Son père lui a certainement raconté à la veillée ses exploits durant la guerre d’Indépendance. Au cours de longues chevauchées avec son père, le jeune David Crockett rencontre des pionniers qui colportent les événements révolutionnaires survenus en France, et notamment la prise des Tuileries le 10 août 1792. Une autre histoire l’a marqué, celle d’un oncle de sa mère, Joseph Hawkins, qui chassant dans les bois, tire sur un voisin, confondu avec une bête, en train de cueillir des raisins au milieu d’un buisson. L’oncle de David Crockett a pris la main levée de cet homme pour l’oreille d’un cerf.
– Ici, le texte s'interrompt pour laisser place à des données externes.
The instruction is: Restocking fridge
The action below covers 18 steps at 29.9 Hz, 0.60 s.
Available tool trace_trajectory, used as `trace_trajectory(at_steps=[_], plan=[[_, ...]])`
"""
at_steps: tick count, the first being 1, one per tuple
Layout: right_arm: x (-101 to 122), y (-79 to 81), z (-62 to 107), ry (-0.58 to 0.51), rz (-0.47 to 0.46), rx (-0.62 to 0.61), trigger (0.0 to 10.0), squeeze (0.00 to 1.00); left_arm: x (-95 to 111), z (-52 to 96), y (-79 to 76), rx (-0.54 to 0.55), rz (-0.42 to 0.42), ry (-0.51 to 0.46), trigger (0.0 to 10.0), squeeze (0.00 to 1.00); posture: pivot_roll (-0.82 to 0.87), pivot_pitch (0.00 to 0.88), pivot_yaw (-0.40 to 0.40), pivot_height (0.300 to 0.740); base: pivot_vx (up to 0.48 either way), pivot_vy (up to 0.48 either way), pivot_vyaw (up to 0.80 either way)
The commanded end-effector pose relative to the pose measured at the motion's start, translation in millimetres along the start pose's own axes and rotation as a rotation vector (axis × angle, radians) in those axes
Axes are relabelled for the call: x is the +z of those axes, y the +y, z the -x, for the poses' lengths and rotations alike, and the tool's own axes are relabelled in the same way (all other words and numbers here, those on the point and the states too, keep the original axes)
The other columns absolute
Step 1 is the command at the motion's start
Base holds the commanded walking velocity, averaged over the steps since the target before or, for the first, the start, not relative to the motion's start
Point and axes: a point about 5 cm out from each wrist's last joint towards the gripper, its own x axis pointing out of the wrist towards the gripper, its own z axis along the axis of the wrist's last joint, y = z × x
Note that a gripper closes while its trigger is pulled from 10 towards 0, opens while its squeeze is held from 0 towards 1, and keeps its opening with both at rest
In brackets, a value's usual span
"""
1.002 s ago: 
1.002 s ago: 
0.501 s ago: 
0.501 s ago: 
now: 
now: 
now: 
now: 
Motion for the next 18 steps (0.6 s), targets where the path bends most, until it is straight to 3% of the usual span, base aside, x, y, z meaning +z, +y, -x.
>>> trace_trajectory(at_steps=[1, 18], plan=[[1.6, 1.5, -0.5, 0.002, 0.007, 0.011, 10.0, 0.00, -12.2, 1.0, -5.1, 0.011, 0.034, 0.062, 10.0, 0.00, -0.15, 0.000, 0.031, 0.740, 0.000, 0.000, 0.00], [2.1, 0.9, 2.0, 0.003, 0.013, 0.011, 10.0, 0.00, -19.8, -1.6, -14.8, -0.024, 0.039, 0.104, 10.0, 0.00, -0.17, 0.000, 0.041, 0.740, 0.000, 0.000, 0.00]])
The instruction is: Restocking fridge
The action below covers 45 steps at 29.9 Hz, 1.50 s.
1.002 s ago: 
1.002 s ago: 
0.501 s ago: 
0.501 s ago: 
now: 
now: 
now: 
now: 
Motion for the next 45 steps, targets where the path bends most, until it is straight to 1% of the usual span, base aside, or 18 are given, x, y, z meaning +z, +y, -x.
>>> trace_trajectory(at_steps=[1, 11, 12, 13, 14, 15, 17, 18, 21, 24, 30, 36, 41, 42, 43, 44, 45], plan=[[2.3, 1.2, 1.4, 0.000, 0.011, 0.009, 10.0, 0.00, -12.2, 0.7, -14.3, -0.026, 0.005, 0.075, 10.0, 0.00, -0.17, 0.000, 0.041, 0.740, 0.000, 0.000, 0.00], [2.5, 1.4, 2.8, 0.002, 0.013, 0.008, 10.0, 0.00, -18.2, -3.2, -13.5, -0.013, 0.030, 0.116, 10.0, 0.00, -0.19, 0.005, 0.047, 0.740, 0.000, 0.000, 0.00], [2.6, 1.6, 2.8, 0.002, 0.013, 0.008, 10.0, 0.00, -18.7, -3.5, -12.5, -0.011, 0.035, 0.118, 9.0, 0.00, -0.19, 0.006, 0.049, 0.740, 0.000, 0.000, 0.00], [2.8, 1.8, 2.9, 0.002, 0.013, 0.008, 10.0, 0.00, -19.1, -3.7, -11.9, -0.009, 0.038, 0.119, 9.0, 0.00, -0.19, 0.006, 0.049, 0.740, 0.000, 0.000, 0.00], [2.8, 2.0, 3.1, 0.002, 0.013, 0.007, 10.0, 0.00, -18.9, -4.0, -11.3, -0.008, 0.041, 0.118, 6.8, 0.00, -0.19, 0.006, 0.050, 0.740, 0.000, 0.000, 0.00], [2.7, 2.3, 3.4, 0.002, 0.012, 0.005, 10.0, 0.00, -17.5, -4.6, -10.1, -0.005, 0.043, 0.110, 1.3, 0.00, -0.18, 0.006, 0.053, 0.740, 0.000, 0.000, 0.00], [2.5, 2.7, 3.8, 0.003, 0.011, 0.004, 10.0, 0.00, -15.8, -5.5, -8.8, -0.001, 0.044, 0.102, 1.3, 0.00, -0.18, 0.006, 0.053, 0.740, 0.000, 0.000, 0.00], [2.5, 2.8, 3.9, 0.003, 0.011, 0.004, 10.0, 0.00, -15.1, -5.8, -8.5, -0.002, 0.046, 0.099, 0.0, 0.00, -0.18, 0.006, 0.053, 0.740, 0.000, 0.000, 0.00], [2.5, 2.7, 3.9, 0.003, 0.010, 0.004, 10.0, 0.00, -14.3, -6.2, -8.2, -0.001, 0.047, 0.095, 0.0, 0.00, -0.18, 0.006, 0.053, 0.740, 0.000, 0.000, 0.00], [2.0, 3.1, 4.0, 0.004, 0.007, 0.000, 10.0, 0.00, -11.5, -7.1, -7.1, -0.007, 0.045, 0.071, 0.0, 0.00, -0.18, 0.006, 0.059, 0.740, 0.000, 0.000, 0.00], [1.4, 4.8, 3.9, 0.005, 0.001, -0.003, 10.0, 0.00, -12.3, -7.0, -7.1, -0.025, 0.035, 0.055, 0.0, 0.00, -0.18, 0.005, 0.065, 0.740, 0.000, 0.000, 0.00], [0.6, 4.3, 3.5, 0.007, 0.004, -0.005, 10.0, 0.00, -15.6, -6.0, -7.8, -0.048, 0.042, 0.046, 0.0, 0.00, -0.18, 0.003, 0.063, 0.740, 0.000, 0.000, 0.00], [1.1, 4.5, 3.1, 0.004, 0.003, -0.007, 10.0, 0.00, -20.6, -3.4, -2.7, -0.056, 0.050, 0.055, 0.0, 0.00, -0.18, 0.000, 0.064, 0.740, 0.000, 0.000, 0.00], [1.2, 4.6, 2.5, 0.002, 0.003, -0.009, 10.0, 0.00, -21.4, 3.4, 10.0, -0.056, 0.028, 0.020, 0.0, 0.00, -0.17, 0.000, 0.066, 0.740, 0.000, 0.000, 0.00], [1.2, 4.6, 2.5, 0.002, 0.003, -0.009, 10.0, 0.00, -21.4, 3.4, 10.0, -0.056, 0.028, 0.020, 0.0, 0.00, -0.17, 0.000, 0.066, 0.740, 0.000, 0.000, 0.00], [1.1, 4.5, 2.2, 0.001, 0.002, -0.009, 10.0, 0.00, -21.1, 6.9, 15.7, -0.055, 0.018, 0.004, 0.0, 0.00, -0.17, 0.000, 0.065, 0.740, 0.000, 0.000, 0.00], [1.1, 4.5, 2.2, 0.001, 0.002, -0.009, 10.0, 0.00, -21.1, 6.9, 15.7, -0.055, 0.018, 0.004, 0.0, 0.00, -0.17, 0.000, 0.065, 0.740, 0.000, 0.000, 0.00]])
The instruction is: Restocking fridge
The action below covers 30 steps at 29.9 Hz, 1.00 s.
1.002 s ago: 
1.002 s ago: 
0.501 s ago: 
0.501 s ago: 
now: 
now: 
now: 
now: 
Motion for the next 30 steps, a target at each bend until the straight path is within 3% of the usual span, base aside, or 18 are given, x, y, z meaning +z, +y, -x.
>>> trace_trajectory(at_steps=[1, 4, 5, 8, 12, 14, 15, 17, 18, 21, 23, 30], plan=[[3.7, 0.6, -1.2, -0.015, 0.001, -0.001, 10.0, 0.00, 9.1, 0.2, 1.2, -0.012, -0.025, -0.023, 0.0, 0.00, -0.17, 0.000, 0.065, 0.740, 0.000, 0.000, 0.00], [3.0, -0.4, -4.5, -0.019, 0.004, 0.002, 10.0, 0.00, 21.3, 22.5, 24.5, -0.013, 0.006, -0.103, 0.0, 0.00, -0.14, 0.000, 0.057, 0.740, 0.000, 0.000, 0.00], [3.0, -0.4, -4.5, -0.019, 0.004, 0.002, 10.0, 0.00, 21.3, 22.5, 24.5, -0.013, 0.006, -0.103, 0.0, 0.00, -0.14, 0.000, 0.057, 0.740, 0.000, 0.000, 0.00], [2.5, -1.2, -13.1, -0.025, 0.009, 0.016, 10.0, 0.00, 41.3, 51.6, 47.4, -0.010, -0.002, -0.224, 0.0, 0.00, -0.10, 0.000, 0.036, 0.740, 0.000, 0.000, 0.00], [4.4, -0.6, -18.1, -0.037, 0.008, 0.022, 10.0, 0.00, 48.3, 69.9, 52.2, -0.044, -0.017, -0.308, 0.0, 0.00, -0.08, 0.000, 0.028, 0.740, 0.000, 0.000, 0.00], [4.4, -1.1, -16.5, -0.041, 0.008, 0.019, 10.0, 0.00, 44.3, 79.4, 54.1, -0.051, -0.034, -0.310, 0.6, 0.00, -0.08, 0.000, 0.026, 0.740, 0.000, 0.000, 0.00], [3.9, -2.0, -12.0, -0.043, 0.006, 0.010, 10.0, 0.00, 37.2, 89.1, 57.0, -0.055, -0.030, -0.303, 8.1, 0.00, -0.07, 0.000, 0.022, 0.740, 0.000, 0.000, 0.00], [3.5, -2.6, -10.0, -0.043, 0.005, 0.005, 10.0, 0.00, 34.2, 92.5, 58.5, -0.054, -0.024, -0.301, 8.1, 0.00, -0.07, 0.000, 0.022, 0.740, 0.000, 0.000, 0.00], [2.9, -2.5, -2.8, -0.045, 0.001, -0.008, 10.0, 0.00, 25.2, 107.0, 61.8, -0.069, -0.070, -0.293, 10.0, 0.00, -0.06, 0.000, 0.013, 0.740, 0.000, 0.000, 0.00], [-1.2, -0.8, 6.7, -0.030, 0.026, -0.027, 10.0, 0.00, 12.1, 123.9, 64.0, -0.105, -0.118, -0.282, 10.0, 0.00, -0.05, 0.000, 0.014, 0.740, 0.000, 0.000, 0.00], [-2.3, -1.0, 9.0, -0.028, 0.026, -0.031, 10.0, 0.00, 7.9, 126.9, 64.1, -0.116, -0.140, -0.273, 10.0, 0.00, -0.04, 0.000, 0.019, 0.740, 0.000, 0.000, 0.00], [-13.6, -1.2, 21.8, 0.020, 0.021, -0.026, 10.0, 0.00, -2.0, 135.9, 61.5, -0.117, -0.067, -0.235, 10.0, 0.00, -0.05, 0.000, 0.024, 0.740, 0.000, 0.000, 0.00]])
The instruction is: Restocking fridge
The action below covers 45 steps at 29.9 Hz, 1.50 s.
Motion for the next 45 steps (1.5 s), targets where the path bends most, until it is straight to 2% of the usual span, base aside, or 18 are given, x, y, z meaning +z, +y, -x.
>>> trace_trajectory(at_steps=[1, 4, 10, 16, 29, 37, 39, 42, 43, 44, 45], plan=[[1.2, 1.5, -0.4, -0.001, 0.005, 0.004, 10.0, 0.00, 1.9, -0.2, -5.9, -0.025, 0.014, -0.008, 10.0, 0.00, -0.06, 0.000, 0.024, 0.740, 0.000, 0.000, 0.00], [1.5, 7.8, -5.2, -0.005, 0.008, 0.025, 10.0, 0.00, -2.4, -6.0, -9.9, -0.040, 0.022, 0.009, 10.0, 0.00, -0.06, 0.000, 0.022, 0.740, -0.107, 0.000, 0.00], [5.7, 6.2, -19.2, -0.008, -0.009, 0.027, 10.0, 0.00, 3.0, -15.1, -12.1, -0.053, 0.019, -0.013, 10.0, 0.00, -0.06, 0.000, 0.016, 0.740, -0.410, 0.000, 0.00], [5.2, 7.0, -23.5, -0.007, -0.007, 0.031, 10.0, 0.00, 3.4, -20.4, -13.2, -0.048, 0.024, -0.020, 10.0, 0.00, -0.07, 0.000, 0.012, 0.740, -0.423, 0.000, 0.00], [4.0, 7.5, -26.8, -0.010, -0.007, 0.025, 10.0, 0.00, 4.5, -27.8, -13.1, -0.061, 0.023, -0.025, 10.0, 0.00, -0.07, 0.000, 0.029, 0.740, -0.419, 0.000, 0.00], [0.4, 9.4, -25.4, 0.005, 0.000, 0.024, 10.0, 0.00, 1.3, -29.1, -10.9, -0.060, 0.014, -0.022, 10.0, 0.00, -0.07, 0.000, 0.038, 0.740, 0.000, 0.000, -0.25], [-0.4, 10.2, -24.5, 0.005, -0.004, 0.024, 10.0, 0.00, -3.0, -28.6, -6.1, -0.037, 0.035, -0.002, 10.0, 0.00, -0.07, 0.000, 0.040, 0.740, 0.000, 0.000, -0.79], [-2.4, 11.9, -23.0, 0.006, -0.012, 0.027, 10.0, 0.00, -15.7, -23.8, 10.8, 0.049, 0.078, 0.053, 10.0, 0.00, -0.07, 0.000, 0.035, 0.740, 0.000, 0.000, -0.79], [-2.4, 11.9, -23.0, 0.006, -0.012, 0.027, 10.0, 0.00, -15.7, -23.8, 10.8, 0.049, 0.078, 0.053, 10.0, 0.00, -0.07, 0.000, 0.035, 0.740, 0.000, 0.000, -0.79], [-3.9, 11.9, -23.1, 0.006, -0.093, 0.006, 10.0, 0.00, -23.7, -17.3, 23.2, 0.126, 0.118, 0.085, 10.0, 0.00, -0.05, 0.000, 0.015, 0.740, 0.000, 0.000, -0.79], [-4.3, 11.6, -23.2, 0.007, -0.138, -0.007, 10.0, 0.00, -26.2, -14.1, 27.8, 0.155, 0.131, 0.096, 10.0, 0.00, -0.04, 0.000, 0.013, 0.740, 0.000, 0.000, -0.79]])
Cet accident de chasse conduit le père de Davy à secourir et à soigner ce malheureux voisin blessé par balle et à lui appliquer sur sa blessure un mouchoir de soie. La guérison a lieu contre toute attente.
En 1794, la famille Crockett s’installe à Cove Creek, dans le comté de Greeneville. John Crockett y construit un moulin, avec comme associé Thomas Galbreath, mais ce moulin est emporté par les eaux :
« L’eau monta si haut que mon père décida de nous évacuer de la maison même. On aurait été noyés, c’est ce qu’il disait. Je devais alors avoir sept-huit ans. »
Le père de David Crockett s’efforce d’améliorer la situation de la famille sans jamais parvenir à une véritable aisance, mais il est un homme respecté dans le comté car c’est un ancien soldat de la Révolution américaine. Après avoir échoué comme meunier, John et sa famille s’établissent sur une terre de 120 hectares, au lieu nommé Mossy Creek (aujourd’hui Jefferson City). Cette terre a été achetée par John dès 1792, mais en 1795, elle est vendue par exploit d’huissier ou plus exactement par le sheriff. Il est probable qu’ils aient pu demeurer en possession d’une petite parcelle. Le père a peut-être travaillé pour le compte des nouveaux propriétaires. En tout cas, ils restent là pendant l’enfance et l’adolescence de David. Sur la route située entre Knoxville et Abingdon, dans le comté Jefferson, John Crockett établit une taverne, pour les rouliers en 1796. Les rixes dans les bars sont alors fréquentes et c’est dans ce type d’établissement que David Crockett voit pour la première fois Andrew Jackson, son futur général pendant la guerre contre les Creeks dont la réputation de bagarreur est déjà bien établie.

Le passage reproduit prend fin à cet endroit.